* [WORK REQUIRED]: Please read the records below and return each line holding the string "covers".

Stored data entries
=== Begin Enclosure ===
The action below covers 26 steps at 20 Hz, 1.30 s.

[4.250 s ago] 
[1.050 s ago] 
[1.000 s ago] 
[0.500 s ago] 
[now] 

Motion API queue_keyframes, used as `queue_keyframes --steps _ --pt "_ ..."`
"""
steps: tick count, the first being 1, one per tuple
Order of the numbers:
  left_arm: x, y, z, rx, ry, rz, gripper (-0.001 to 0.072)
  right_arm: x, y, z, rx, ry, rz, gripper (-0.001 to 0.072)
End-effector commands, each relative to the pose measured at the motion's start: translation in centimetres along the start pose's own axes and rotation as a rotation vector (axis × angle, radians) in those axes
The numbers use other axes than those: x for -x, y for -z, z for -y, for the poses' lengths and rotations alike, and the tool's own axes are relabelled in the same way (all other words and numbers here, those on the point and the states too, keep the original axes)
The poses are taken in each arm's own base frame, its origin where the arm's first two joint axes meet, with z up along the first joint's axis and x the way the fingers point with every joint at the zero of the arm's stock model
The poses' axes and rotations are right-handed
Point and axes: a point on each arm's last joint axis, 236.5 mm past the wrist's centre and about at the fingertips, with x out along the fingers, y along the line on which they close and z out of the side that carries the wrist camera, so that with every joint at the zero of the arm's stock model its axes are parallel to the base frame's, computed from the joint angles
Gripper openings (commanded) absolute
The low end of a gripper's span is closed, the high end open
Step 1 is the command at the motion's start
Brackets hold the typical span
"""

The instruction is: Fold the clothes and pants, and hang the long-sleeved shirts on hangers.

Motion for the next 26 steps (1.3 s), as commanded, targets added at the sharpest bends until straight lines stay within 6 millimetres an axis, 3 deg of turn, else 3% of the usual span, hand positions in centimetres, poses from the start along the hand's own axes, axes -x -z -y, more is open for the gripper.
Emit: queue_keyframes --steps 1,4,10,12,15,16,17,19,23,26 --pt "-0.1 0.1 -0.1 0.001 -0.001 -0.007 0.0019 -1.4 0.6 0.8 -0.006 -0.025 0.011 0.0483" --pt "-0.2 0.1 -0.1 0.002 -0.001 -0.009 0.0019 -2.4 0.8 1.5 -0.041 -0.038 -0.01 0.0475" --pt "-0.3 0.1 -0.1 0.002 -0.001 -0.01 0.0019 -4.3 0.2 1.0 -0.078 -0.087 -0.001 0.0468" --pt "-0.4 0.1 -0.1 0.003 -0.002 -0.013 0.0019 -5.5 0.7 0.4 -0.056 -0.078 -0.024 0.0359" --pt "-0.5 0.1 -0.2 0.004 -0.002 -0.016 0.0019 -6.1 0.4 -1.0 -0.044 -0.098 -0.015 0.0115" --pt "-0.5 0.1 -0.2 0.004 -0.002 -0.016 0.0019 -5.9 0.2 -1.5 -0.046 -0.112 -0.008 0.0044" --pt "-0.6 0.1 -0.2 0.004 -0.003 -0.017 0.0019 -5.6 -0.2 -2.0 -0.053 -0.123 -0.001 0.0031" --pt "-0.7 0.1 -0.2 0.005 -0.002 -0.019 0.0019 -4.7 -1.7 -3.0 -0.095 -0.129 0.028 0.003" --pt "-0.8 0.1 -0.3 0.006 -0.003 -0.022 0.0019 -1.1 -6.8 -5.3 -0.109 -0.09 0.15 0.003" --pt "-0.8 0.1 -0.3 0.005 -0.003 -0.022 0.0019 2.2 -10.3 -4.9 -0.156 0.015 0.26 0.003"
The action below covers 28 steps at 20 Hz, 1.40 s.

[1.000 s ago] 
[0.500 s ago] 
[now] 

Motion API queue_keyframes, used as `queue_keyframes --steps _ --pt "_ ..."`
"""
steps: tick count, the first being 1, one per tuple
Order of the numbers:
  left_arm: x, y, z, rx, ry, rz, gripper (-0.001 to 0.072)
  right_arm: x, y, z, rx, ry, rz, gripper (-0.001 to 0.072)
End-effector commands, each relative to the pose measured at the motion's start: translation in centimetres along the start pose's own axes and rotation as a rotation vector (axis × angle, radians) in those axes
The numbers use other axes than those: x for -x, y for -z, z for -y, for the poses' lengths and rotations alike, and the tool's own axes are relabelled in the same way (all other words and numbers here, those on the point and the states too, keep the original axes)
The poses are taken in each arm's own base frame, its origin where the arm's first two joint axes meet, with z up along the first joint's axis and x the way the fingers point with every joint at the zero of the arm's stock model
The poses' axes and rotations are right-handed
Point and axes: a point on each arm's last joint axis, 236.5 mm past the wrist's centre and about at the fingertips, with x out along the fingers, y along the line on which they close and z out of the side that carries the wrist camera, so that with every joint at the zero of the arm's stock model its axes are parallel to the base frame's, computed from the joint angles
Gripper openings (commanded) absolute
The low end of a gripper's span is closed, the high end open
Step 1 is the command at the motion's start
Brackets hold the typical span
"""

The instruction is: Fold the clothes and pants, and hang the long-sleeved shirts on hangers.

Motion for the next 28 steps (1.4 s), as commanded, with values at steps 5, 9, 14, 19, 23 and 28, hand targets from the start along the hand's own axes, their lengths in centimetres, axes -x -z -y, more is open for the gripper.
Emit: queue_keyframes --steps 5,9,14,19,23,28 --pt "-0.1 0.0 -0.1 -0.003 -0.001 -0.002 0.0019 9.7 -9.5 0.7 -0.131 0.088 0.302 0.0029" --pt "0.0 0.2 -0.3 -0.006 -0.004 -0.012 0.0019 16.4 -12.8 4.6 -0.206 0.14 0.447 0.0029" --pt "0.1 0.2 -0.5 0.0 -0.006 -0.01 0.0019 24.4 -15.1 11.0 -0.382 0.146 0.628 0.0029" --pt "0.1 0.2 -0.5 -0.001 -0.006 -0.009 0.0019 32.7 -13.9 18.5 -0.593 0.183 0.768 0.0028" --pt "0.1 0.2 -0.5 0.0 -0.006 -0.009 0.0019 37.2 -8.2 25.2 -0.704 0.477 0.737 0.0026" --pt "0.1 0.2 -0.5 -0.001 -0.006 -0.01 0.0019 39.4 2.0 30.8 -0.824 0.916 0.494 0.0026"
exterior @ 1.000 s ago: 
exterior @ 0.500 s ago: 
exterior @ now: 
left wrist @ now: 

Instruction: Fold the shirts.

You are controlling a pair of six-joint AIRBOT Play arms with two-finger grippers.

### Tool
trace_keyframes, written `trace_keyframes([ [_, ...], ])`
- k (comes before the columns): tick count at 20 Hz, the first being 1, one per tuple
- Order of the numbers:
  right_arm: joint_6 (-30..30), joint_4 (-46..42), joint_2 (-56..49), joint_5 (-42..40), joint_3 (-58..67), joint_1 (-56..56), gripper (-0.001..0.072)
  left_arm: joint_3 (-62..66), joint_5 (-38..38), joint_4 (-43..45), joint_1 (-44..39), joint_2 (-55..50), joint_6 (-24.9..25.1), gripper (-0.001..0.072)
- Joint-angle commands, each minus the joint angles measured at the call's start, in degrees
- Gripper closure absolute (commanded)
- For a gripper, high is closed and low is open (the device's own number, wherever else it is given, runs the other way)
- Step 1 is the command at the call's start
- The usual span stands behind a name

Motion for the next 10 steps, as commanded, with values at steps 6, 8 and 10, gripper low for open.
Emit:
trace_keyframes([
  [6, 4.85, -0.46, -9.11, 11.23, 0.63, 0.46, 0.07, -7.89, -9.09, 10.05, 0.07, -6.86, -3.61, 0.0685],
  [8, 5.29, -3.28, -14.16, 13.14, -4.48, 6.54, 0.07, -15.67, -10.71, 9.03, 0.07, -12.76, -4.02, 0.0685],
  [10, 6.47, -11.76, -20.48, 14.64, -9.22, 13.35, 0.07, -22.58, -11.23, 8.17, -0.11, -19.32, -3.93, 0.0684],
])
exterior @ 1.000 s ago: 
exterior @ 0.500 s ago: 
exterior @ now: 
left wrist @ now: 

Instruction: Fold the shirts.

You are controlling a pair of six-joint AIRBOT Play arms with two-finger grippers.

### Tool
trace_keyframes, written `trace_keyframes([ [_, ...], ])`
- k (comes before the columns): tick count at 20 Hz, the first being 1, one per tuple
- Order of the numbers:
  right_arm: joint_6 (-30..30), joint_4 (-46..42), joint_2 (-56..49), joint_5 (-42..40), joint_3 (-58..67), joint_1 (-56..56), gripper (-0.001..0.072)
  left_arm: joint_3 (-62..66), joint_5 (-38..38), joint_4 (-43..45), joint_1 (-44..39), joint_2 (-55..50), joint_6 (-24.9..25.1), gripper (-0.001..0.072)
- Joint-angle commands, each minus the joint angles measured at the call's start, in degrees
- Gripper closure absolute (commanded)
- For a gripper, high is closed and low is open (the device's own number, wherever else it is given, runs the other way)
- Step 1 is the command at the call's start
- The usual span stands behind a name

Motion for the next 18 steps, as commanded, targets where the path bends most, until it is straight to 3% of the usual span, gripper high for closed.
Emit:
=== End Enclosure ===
* [RESPONSE]:
The action below covers 26 steps at 20 Hz, 1.30 s.
The action below covers 28 steps at 20 Hz, 1.40 s.

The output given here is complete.